Beyond that, there is a dichotomy of opportunity costs involved. The study makes the case that there is huge potential for a drop in local emissions both of CO2 and other pollutants by switching to robotic vehicles. Even if they’re not fully electric, ‘platooning’ such vehicles when they’re on faster-moving main roads has huge benefits. The flip-side is the potential for triggering layoffs in the taxi-driving sphere if robotic technology comes to the fore.
‘Embrace the concept’
Responding to the survey, a spokesperson for the Irish Congress of Trade Unions (Ictu) says: “While we know that driverless cars are in development by major motor manufacturers, it may be some years before society will embrace the concept. Congress has considered the future of work and automation given rapid advances in artificial intelligence, robotics and other forms of smart technologies. If and when driverless cars or taxis become a reality, we need to ensure that workers in vulnerable sectors and occupations are not left behind.”
John Byrne, general counsel at Cartell.ie and one of the organisers of the Electronomous conference on the future of car technology, acknowledges the dangers for employment, but thinks there’s rather more hope for an autonomous future: “I think automation and ‘industry 4.0’ generally will give rise to a variety of new challenges. In the automotive world, there is no doubt automation is disruptive: the reduced number of parts required for manufacture of electric vehicles, closely tied to automation, will affect global component volumes and the anticipated decline in the numbers of professional drivers is another example of industry disruption. These jobs, over time, will evolve into other areas of the world economy.
“In the meantime, car makers will continue to develop electric vehicle technology as a pre-requisite to automation and governments must continue to facilitate coterminous improvements in infrastructure,” he adds.
The MIT study also admits it has not considered the potential for robot taxi operators to claw back profits in other areas, such as food delivery services, or in selling on-screen advertising space to those using tablets or other mobile devices while in the car. Nunes and Hernandez, though, say also that such areas of revenue generation are poorly understood and not yet anywhere near mature.
The poor performance of Uber in its initial stock offering recently may well be a warning shot to those advocating an autonomous future, one that has possibly been amplified by this MIT report.

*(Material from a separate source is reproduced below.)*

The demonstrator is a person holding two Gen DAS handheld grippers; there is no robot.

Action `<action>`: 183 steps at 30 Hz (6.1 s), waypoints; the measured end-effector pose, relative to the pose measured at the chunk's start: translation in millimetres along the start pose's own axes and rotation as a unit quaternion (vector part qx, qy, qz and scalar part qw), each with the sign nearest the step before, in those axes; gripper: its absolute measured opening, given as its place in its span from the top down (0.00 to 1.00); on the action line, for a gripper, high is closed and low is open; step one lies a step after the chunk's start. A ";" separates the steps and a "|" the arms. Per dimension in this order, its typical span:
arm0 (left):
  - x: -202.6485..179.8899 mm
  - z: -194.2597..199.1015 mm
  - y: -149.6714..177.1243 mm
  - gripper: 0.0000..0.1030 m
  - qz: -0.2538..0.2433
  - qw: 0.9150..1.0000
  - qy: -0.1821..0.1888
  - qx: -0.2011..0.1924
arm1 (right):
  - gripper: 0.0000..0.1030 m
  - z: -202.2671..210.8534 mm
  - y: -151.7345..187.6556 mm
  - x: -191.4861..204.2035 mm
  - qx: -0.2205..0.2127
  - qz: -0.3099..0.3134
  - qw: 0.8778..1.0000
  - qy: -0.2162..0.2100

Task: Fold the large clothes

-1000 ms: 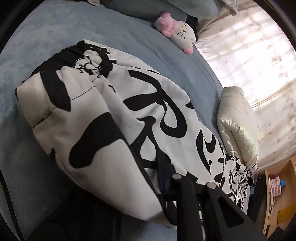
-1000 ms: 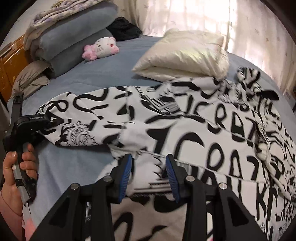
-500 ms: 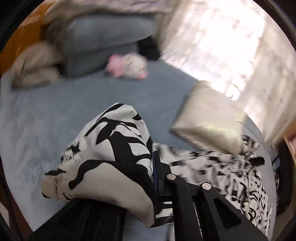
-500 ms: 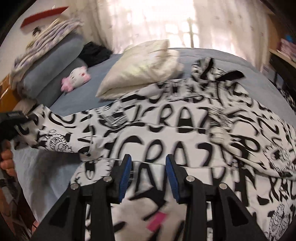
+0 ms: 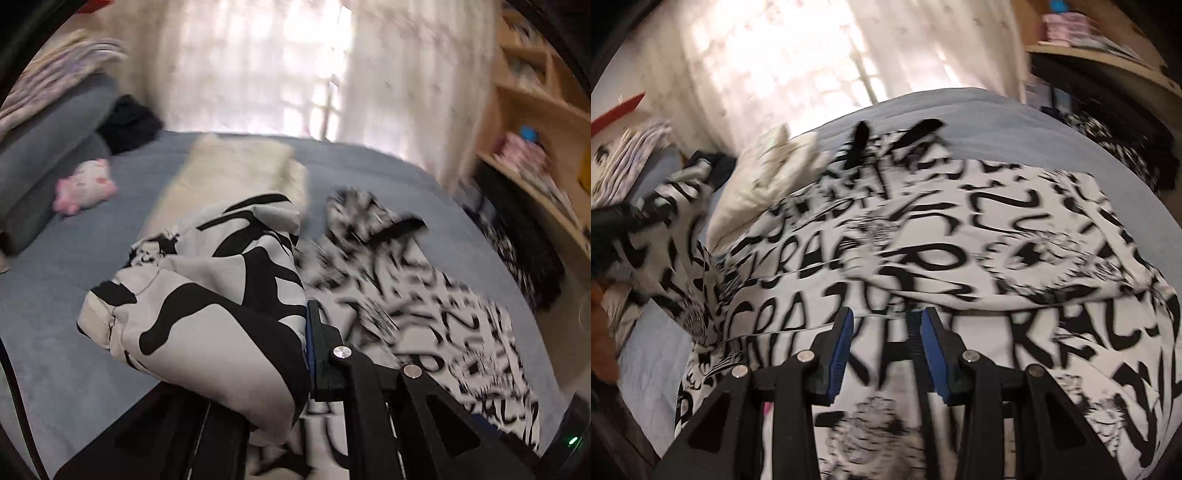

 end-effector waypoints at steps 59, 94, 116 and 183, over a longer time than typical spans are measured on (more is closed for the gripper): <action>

The stark facts are that even if a putative robotic taxi operator could find a way to keep their vehicles operating around the clock, with paying passengers on board for every minute of use, they’d still struggle to match the value of private car ownership.

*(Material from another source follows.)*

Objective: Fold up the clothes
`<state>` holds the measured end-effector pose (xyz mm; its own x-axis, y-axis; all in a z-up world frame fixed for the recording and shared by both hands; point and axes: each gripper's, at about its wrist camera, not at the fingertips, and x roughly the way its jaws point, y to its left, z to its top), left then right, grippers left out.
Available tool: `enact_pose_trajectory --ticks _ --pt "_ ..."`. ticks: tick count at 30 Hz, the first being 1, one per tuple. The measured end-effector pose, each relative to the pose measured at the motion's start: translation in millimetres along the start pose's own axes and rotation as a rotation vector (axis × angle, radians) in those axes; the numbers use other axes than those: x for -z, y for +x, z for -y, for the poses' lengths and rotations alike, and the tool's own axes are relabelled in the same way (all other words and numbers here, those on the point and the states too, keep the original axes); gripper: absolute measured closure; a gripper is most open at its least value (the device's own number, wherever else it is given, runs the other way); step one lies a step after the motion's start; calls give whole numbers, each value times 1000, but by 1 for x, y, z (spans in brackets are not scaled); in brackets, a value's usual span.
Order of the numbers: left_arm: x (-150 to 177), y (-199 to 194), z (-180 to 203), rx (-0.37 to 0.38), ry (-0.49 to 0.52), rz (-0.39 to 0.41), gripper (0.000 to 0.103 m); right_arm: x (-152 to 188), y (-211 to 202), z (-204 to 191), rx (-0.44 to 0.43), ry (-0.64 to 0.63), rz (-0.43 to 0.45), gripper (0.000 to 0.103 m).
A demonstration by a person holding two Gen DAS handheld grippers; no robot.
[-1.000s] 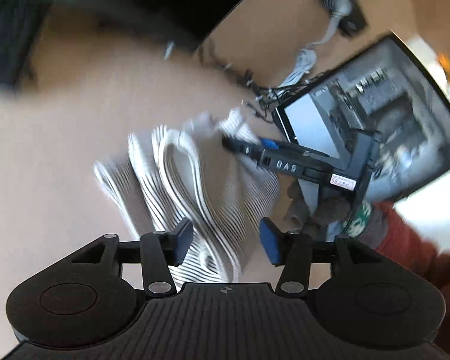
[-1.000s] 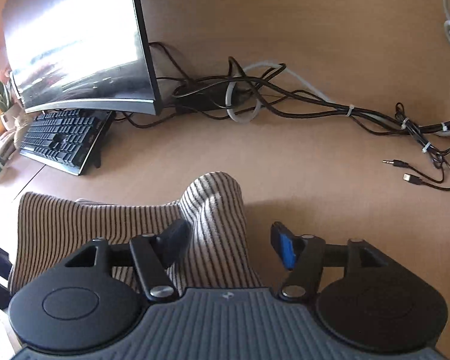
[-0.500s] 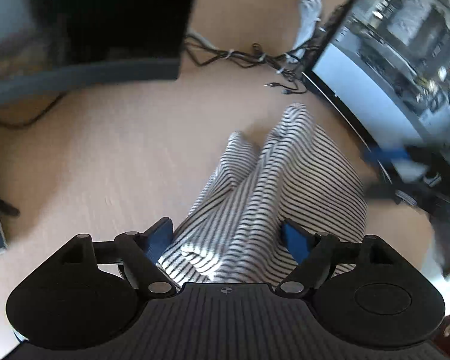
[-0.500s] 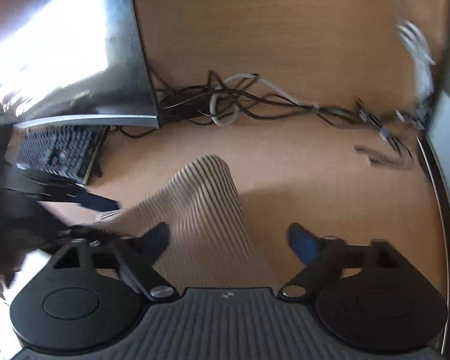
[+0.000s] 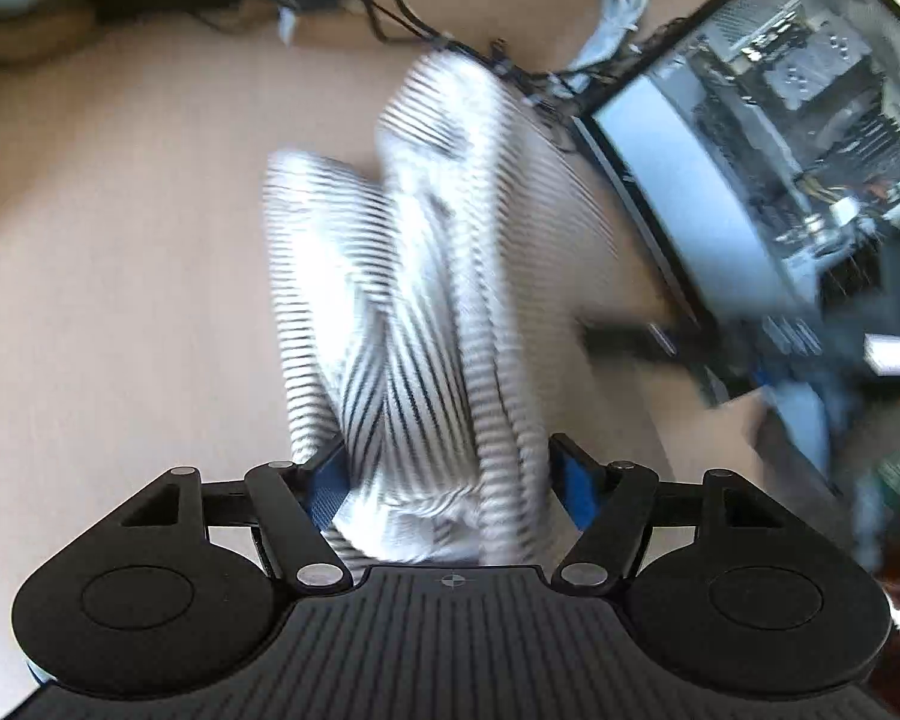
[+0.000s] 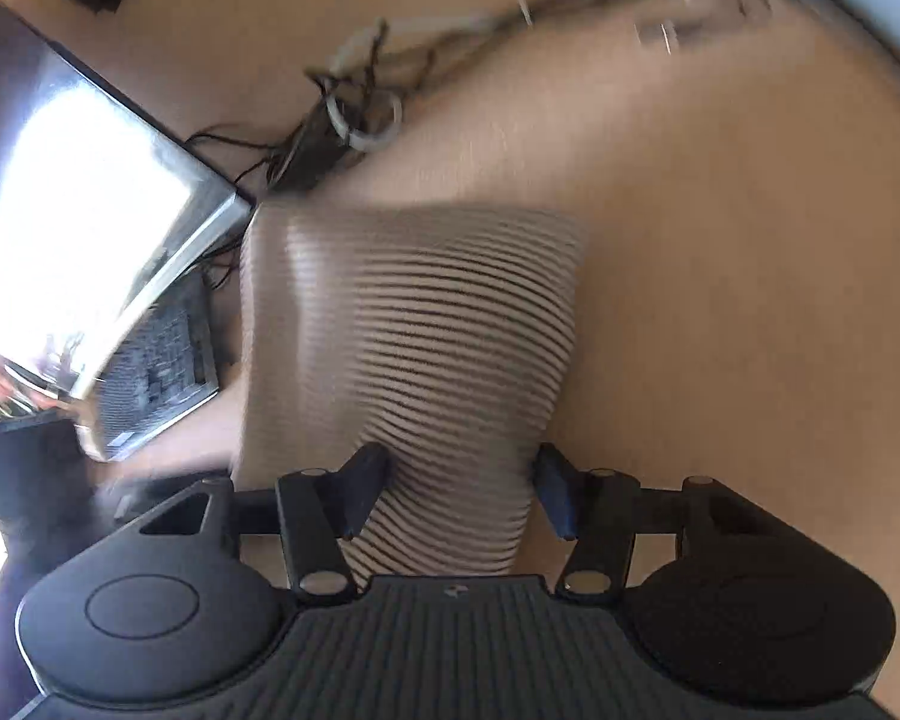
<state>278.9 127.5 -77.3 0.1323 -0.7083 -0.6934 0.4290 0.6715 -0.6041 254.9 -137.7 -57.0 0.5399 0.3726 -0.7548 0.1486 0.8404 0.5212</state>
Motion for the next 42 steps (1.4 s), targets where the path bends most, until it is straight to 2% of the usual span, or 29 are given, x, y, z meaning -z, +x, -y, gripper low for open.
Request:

Speaking to Automotive News, Nunes commented: “Their approach with the investment folks has been, ‘Trust us, we’ll figure this out and it’ll be this great Utopia where everyone is jumping from an Uber to a scooter to an air taxi’. The future may well be all those things. But you need to demonstrate you can offer the service at a price point that consumers are willing and able to pay. Thus far, they are unable to do so.”